Disclaimer: I don't own twilight
The summer harvest party consisted of far too much sugar, streamers of varying colors, paper masks glued with strings in the back, and the banner I hung in the front. Kids were sitting around, tired from the excitement of the initial party and settling into the calm.
Carlisle was across the room, talking to one of the parents, he looked so official in his white coat and clipboard in hand. I smiled slightly before ducking my eyes downward, it wouldn't do any good. I couldn't avoid him, I had already done that before and it was childish, absolutely childish. But wasn't just waiting around and pining for someone just as useless.
In a situation of fight or flight, I'd always choose flight but this time I didn't run, I stayed put. I stayed and I continued to smile at him, continued talking lightly with him when we saw each other around. It was torture. Before I could pretend-pretend that I didn't like him and avoid it at all costs but now it was so forcefully present in my mind. I couldn't think of any excuses not to just adore him.
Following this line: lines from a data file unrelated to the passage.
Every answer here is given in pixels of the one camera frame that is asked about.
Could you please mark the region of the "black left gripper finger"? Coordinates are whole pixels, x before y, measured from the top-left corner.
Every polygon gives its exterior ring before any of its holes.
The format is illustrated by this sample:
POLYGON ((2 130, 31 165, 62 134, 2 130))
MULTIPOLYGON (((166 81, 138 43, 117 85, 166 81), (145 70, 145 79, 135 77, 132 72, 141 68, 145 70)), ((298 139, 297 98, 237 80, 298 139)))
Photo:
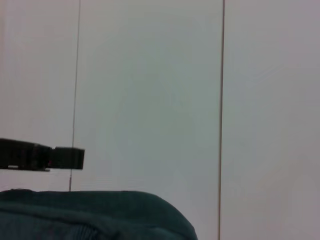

I didn't want to be one of those girls, one of the girls just waiting for him to glance in their direction but I was and it took every logical part of my brain not to just run from that feeling. It was different, wasn't it? I mean with those other girls he didn't smile like he did when he and I talked, right? Or maybe I just wasn't around when he did. He did say I was his only friend once, emphasis on friend. But we were dancing in his kitchen at the graduation party and it felt like I would explode, his hands were so cold but they sent sparks over my skin.
I twirled the engraved pen between my fingers, everything was confusing. I didn't want to be overly presumptuous but I didn't want to be blind to the things that he did do for me and with me.
Ugh, I shook my head, I wasn't going to become one of those girls who went moony over a boy. I glanced up again at Carlisle and this time he turned his head, giving me a small smile before returning to his conversation with the other adult. I felt my cheeks go a little pinker and I shook my head again. Okay, maybe I was one of those girls who went absolutely moony.
I returned back to cleaning up the remnants of the mess, helping some of the others with white trash bags. The small party had settled down more and the kids were back to their rooms after an hour or so more, some of them going to each other rooms, while others had their families keeping them company.
The group of volunteers had decided to go out for dinner afterwards, something I had invited Carlisle to but he had declined, saying he still had a few things to wrap up. The dinner had gone well, Mr. Williams had far too much to drink at the small restaurant and Mr. Vanders had taken him home to his wife at the end of the night. That was about as wild as the group of us got. I had stuck with a glass of apple juice alongside my dinner.
I got home only to flop myself on my bed, I still had to shower. I showered quickly, washing out much of the glitter out of my hair and into the drain, changing into a night shirt and shorts before going back to bed and curling up underneath the covers. I stared at the ceiling fan, watching as it lazily looped in a circle before doing another and another.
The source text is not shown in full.